WHAT THE TASK REQUIRES
The whole answer is the data below, retyped exactly.

# # #

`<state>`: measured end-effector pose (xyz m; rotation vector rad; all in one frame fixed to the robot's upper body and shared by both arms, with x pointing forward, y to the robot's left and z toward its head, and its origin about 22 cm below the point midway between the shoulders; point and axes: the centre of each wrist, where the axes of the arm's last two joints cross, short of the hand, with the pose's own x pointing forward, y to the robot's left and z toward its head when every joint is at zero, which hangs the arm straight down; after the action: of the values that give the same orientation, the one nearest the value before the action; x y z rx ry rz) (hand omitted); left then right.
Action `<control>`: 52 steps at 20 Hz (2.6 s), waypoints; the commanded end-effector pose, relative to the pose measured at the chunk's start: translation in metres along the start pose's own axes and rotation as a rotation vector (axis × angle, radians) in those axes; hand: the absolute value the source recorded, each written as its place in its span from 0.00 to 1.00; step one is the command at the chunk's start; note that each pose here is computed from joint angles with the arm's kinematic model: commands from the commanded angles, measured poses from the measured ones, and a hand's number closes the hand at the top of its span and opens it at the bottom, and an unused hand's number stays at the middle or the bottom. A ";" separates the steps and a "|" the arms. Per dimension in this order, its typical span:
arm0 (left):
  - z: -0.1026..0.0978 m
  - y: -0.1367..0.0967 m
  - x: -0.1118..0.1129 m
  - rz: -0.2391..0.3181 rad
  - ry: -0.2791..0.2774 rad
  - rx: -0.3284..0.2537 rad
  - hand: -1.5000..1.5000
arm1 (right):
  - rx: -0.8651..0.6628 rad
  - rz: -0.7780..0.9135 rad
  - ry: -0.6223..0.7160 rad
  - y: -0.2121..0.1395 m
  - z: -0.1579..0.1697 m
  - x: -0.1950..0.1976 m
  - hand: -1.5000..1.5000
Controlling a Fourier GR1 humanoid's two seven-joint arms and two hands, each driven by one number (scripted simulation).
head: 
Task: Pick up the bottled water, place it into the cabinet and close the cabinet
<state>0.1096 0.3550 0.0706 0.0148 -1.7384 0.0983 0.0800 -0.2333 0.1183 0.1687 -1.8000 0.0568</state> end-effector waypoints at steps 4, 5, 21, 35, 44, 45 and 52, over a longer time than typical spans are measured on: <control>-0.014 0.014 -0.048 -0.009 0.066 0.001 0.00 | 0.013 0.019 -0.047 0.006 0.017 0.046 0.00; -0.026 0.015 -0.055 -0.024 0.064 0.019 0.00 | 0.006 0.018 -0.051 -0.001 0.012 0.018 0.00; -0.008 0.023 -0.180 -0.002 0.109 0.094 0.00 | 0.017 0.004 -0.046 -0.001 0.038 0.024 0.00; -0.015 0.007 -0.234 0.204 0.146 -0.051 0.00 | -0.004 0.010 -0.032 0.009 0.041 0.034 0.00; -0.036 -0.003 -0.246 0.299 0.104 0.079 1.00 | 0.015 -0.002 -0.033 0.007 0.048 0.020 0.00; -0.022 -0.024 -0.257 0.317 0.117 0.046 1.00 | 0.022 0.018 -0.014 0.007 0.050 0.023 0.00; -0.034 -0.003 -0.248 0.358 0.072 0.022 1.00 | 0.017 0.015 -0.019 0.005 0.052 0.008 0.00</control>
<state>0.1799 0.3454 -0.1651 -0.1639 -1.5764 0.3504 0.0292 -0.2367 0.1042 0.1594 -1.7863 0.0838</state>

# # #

ANSWER BOX
`<state>`: measured end-effector pose (xyz m; rotation vector rad; all in one frame fixed to the robot's upper body and shared by both arms, with x pointing forward, y to the robot's left and z toward its head, and its origin about 22 cm below the point midway between the shoulders; point and axes: the centre of each wrist, where the axes of the arm's last two joints cross, short of the hand, with the pose's own x pointing forward, y to the robot's left and z toward its head when every joint is at zero, which hangs the arm straight down; after the action: of the values that give the same orientation, the one nearest the value before the action; x y z rx ry rz) (hand omitted); left then right.
Action `<control>`: 52 steps at 20 Hz (2.6 s), waypoints; the commanded end-effector pose, relative to the pose measured at the chunk's start: translation in metres along the start pose's own axes and rotation as a rotation vector (axis × angle, radians) in those axes; hand: the absolute value the source recorded, each written as its place in its span from 0.00 to 1.00; step one is the command at the chunk's start; note that each pose here is computed from joint angles with the arm's kinematic model: commands from the commanded angles, measured poses from the measured ones, and a hand's number closes the hand at the top of its span and opens it at the bottom, and an unused hand's number stays at the middle or the bottom. A ";" separates the steps and a "|" the arms. Per dimension in this order, its typical span:
arm0 (left):
  - z: -0.1026..0.0978 m
  - y: -0.1367..0.0967 m
  - x: -0.1118..0.1129 m
  - rz: -0.2391..0.3181 rad
  - ry: -0.2791..0.2774 rad
  - rx: -0.3284..0.2537 rad
  - hand: -1.5000..1.5000
arm1 (right):
  - rx: -0.8651..0.6628 rad
  - rz: -0.7780..0.9135 rad
  - ry: -0.6223..0.7160 rad
  - y: -0.2121..0.1395 m
  - z: -0.1579..0.1697 m
  - x: -0.1950..0.1976 m
  - hand: -1.5000..1.5000
Controlling a Fourier GR1 humanoid's two seven-joint arms and two hands, each driven by one number (scripted simulation).
head: 
Task: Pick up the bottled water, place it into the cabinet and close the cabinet
<state>0.1096 0.3550 0.0706 0.0148 -1.7384 0.0983 0.0800 -0.2333 0.1183 0.1687 -1.8000 0.0568</state> end-effector waypoints at steps 4, 5, 21, 35, 44, 45 and 52, over a longer time than typical spans are measured on: <control>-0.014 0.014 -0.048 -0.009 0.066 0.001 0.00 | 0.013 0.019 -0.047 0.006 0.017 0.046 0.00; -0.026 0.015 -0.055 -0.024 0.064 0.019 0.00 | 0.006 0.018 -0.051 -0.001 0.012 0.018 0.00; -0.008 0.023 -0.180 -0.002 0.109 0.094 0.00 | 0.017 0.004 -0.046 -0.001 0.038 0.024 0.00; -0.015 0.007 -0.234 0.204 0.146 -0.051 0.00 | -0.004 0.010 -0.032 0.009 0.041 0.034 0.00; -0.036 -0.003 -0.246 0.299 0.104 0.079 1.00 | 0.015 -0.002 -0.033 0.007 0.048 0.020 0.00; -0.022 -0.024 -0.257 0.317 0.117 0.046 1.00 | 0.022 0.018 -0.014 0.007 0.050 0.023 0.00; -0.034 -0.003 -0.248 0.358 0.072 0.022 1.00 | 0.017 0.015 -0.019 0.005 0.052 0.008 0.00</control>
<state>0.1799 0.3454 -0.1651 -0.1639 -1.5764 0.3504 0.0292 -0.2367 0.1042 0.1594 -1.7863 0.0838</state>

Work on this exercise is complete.